Link to paper: https://www.nardigeospatial.com/s/sUAS_Applications.pdf

Schatz Demonstration Tree Farm: In collaboration with Dr. Tawanda Gara at Cal Poly Humboldt, I contributed to the development of Leaf Area Index (LAI) prediction rasters by integrating field-derived spectrometer data with satellite imagery, aimed at improving forest management practices at the Schatz Demonstration Tree Farm. This study offered an innovative approach to modeling LAI within California’s Mixed Evergreen forests by utilizing Sentinel-2 Multispectral Instrument (MSI) data in combination with ground-based LAI measurements. Using the Random Forest machine learning algorithm, we sought to create a robust LAI prediction model to better understand forest health dynamics in the context of ecological threats.
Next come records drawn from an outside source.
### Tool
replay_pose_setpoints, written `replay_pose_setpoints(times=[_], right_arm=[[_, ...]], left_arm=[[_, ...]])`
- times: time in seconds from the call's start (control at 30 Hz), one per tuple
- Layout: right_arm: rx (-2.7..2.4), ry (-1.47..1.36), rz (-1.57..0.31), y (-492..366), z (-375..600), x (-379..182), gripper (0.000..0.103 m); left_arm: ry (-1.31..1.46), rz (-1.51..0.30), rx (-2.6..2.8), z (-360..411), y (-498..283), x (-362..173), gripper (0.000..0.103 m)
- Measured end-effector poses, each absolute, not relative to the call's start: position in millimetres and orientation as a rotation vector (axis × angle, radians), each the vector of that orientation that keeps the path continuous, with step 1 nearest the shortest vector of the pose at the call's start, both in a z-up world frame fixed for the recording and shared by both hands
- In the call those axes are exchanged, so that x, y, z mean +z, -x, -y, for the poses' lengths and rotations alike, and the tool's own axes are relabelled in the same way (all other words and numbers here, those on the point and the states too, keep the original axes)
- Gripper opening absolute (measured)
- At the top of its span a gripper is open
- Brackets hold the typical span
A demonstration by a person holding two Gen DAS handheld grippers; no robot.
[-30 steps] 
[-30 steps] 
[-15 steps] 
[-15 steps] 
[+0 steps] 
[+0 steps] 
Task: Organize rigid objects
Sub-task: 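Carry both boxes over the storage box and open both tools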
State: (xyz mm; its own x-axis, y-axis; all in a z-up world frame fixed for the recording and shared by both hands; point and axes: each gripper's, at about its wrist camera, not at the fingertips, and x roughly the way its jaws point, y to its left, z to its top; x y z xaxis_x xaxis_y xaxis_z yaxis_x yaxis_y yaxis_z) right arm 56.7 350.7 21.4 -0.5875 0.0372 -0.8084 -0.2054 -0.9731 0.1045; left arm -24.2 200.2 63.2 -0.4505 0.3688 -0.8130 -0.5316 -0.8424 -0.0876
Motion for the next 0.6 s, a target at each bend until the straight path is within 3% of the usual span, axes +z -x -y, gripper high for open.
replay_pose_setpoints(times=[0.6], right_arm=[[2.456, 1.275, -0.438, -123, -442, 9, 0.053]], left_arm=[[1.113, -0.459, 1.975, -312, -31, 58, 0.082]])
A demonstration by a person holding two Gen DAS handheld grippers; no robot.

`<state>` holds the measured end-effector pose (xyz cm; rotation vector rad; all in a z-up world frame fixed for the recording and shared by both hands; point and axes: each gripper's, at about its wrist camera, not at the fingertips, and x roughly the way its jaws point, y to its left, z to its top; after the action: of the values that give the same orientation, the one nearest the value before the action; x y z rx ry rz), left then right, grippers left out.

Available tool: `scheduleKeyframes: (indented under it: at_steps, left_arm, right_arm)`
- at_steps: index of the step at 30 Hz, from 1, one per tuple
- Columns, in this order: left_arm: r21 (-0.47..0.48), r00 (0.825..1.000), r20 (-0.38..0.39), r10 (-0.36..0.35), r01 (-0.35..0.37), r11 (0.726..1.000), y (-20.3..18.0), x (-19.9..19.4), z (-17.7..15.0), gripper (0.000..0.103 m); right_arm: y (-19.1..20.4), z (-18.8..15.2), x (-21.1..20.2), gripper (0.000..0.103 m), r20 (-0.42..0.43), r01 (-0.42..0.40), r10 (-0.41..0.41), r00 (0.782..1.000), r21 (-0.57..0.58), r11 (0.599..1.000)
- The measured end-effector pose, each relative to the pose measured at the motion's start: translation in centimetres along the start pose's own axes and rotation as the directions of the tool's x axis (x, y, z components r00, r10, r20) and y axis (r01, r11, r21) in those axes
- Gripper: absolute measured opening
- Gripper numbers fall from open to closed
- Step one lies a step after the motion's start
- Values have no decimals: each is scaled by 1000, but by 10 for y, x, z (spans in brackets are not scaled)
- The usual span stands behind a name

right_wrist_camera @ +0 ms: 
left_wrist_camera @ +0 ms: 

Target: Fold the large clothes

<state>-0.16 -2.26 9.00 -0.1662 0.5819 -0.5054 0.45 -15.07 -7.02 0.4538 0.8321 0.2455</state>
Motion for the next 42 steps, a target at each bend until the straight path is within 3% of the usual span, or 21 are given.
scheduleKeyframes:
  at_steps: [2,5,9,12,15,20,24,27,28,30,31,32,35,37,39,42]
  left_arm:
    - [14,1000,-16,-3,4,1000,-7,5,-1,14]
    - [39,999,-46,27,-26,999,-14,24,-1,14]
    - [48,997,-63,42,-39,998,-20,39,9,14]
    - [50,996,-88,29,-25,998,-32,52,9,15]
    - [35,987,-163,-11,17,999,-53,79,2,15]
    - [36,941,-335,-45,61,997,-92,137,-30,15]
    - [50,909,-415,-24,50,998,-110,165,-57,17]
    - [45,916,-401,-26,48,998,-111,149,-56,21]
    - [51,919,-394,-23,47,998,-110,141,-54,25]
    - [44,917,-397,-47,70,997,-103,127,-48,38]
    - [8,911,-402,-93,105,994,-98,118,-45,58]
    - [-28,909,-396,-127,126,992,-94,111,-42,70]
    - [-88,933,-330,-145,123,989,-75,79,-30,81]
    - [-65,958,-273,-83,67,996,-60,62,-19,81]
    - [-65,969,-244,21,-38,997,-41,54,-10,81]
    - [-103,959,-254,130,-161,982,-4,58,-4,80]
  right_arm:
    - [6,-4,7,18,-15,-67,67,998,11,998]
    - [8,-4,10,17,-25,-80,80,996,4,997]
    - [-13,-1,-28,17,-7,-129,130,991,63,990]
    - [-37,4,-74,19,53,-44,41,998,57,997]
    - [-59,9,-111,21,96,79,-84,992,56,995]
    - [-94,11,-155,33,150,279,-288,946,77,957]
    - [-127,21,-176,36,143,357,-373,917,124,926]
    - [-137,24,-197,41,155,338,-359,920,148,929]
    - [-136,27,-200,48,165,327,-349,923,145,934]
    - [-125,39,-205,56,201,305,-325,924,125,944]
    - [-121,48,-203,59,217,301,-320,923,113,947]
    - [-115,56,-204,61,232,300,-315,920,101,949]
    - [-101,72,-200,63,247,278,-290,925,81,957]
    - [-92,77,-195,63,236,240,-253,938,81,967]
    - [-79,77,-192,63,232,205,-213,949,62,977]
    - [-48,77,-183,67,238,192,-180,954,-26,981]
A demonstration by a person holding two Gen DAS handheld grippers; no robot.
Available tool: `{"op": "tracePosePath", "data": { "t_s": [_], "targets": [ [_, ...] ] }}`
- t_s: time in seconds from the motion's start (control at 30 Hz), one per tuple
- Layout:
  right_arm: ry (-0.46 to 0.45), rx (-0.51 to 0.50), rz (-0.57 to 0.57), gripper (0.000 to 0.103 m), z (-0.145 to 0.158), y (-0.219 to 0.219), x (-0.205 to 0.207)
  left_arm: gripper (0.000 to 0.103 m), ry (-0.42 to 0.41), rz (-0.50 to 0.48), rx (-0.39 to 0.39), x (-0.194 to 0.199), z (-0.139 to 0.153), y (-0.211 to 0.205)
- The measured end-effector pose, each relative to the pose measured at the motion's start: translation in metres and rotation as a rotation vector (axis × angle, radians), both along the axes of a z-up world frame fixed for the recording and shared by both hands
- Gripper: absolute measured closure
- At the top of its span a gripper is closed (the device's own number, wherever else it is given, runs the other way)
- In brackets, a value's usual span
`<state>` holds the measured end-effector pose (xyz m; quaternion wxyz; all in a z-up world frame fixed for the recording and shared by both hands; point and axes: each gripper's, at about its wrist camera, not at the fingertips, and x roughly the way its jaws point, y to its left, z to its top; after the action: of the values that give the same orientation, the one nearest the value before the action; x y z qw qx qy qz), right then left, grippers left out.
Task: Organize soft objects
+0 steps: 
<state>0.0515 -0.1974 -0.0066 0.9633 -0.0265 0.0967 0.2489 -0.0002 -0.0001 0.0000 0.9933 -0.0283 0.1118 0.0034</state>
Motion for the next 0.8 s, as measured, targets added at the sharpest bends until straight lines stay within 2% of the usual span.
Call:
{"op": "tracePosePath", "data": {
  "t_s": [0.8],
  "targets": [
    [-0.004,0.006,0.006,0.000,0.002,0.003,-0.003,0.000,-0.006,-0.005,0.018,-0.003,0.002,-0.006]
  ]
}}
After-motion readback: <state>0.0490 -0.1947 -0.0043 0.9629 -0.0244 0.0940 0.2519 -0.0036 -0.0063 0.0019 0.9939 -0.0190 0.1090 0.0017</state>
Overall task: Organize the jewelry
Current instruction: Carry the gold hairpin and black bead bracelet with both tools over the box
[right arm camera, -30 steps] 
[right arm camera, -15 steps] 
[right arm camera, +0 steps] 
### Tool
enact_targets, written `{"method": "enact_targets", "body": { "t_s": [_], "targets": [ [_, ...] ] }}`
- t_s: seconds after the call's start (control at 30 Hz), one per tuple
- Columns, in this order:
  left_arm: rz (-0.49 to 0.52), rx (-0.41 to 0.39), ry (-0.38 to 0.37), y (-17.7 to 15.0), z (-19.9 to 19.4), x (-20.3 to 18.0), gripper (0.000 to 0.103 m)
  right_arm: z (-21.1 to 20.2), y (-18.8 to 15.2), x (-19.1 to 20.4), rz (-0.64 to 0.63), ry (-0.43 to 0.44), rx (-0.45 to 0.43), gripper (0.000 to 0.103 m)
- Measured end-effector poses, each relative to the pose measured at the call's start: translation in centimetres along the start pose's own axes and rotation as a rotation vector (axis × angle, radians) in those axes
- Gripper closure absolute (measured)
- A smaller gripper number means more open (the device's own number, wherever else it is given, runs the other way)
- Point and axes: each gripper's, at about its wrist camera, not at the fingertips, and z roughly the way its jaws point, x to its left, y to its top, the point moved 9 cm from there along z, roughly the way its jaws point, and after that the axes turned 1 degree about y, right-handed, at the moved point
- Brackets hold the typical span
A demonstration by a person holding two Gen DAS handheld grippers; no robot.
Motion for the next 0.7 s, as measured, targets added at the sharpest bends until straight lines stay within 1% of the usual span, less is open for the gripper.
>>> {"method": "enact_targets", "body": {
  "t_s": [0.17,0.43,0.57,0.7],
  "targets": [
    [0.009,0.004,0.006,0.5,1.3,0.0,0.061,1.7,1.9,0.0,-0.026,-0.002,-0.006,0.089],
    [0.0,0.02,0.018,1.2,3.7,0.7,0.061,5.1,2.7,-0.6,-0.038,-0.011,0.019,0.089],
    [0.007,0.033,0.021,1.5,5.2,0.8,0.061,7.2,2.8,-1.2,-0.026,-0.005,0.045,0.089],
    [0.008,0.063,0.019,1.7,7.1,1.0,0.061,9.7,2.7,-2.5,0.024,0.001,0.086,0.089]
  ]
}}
Through rigorous data acquisition, preprocessing, and validation, we constructed a comprehensive LAI modeling framework tailored to the specific characteristics of the study area. The results demonstrated strong performance metrics, showcasing the model's ability to accurately capture LAI variability. This research was presented by Dr. Tawanda Gara at the Association of Pacific Coast Geographers (APCG) conference on October 3rd, 2024.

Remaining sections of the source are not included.